→ Instructions to follow
In the listing that follows, find the lines with the string "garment" and report how many there are, without commentary.

◇ ◇ ◇ ◇ ◇

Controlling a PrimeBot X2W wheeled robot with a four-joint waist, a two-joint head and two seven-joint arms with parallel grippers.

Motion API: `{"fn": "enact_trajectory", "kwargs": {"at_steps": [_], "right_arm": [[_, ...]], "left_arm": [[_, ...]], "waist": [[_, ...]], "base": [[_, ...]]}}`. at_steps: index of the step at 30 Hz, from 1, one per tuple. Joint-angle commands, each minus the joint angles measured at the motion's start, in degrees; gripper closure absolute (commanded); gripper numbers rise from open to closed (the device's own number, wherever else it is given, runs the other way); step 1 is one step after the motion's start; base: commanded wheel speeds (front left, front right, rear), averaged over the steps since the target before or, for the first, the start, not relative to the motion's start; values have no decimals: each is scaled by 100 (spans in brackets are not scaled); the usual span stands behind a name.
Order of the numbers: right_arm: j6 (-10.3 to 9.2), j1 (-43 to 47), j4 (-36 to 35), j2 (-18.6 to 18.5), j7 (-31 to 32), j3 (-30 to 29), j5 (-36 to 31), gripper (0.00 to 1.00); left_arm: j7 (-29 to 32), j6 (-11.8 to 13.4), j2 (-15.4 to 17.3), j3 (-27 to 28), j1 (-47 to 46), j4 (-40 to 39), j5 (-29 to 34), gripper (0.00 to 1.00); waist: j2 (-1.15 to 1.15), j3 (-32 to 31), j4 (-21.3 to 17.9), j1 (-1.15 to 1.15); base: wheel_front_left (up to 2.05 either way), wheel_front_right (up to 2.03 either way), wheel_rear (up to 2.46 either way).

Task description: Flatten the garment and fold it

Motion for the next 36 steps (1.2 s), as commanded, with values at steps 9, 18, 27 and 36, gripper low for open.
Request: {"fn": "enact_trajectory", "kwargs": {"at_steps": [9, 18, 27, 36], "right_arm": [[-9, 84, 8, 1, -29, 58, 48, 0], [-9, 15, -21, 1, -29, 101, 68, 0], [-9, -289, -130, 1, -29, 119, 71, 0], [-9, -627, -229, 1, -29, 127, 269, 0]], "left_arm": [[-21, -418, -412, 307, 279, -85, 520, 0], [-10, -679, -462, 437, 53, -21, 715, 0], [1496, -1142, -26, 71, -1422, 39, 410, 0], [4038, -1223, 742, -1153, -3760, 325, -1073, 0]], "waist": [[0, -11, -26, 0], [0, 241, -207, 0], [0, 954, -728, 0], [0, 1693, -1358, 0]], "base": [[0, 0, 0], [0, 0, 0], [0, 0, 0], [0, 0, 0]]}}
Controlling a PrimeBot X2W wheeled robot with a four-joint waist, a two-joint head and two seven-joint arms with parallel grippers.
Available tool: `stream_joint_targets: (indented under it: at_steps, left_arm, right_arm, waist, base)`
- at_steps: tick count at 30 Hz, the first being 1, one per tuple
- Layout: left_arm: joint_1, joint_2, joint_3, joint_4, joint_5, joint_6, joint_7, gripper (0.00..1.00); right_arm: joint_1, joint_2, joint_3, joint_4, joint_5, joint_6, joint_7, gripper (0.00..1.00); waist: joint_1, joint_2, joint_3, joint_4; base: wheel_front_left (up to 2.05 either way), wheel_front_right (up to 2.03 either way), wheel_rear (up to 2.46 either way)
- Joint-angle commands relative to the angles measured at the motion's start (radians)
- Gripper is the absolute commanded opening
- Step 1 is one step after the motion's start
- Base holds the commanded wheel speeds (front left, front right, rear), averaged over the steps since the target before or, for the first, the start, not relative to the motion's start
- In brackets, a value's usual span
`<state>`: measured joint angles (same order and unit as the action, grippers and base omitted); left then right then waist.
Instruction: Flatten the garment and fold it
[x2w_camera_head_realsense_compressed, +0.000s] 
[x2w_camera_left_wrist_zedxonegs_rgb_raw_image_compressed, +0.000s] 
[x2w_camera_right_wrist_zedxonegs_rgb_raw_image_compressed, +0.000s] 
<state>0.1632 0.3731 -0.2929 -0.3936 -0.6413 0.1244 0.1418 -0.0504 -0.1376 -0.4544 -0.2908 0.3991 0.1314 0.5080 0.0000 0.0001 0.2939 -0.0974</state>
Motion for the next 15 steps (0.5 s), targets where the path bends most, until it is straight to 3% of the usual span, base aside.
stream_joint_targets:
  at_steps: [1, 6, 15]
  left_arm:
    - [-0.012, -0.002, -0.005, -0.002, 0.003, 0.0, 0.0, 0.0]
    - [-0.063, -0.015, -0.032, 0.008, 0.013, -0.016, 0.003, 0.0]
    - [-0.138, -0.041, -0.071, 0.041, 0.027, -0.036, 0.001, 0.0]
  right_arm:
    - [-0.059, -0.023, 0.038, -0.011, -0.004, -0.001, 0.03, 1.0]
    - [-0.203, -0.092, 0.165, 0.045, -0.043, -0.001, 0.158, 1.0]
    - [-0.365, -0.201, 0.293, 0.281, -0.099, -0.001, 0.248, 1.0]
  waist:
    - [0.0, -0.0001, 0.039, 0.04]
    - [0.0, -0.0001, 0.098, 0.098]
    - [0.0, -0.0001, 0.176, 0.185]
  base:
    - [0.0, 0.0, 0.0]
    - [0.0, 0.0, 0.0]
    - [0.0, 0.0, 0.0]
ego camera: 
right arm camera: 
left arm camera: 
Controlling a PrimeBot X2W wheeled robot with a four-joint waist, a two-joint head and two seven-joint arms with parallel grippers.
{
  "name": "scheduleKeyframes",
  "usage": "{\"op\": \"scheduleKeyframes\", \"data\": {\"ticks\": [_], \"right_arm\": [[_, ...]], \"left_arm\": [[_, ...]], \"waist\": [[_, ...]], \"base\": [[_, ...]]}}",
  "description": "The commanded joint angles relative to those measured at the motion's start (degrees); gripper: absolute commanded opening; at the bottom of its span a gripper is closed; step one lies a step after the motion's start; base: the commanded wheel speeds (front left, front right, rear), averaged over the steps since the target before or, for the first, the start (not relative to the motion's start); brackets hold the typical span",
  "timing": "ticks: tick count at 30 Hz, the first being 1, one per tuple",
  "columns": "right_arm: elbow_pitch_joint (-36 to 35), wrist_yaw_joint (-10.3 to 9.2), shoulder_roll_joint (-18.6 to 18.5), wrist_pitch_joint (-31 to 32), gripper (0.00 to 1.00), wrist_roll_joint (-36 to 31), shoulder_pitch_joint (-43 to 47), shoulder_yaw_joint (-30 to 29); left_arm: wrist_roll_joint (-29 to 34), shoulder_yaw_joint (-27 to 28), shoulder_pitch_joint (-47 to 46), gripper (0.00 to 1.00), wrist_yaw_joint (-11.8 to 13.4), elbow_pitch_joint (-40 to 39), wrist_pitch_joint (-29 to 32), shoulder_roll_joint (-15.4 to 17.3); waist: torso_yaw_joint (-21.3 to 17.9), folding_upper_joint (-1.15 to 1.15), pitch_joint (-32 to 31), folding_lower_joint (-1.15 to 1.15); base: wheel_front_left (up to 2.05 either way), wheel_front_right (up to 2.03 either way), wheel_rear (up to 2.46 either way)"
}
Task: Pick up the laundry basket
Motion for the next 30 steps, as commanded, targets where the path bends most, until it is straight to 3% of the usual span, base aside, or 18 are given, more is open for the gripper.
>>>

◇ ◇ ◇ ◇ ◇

→ Solved exercise
2